1. Have you prepared a document listing your all business needs and requirements? 

First, you need a product vision document that describes your company’s background, the business aim of the project and outlines the high-level business benefits. By establishing non-functional requirements, which are to be specified later on, the document allows you to set the right priorities. Of course, it does not imply that the strategy cannot be modified as the business environment changes over time. 

However, if the document is frequently updated, it is easy to keep a tight grip on the project, allowing you to move resources where needed or to change priorities. The document needs to be written in simple language and then distributed to everybody within the team including sponsors and your dev team (i.e. testers, analysts, and programmers).



2. Have you established a list of initial requirements?

A list of requirements defines all functional and non-functional specifications regarding the software. The document will act as an essential guide and must include all capabilities, attributes, and qualities that are intended to be a part of the final version of the project. 

Establishing a list at the very early stages is essential, making the difference between success and failure, especially when it comes to complex projects. The document also allows you to make informed choices when defining priorities. Requirements do not have to be very specific in the beginning – they will be specified when executed.

3. Have you appointed the person in charge of the project from your company? 

When cooperating with an external software house you must also appoint an internal staff member to manage the project. The person who we refer to as a “Project Manager” or  “Sponsor” is critical to the success or failure of the project. They have the right to change priorities, and to add or cancel requirements. He or she is also in charge of accepting the software provided by the third party company.


4. Have you established the terms of cooperation? 

Contracts are typically agreed on either fixed-price or a time-and-materials basis. A fixed-price contract obliges the supplier to deliver the documented project within the agreed timeframe and quality requirements for a certain predefined total cost. On the other hand, the time-and-materials contract usually gives an estimate of the total costs but charged according to the actual hours worked. 

Furthermore, the method of development has to be established: depending on the type of project, one has to choose between Agile (Scrum) or Waterfall methodologies – or one of the many other options available. It is also worth taking some time to define your preferred way of communication and your level of engagement in the project.

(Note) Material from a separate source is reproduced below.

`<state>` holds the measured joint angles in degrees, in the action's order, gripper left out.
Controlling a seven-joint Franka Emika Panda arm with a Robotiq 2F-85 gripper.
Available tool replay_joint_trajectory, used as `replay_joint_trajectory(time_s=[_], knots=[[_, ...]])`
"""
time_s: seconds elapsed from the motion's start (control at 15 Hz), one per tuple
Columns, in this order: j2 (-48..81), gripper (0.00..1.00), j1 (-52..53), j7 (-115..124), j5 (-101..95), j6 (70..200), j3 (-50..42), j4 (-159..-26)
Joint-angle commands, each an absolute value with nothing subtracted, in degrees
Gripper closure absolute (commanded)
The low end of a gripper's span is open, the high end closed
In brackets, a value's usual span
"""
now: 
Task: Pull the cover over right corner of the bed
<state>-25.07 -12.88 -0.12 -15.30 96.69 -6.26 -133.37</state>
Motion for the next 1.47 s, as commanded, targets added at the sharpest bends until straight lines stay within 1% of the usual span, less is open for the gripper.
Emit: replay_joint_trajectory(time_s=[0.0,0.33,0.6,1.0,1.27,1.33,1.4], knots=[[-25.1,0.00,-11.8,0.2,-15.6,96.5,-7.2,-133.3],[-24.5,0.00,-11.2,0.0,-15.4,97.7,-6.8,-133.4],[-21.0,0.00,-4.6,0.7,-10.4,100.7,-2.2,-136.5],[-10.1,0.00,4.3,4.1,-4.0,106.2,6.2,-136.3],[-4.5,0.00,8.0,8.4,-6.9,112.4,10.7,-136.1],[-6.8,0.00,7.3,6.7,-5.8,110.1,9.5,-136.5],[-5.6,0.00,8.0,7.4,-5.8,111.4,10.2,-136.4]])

Readiness checklist completed?  Start browsing for the right partner

Regardless of whether you are a startup or a scale-up, you must answer all 4 of these questions to ensure you are ready to cooperate with an external software provider. Once you establish the general vision of the product and general terms of cooperation, you will be able to find the right partner – as well as a quality product, you can also expect to benefit from knowledge on development, deployment, and maintenance of your future software.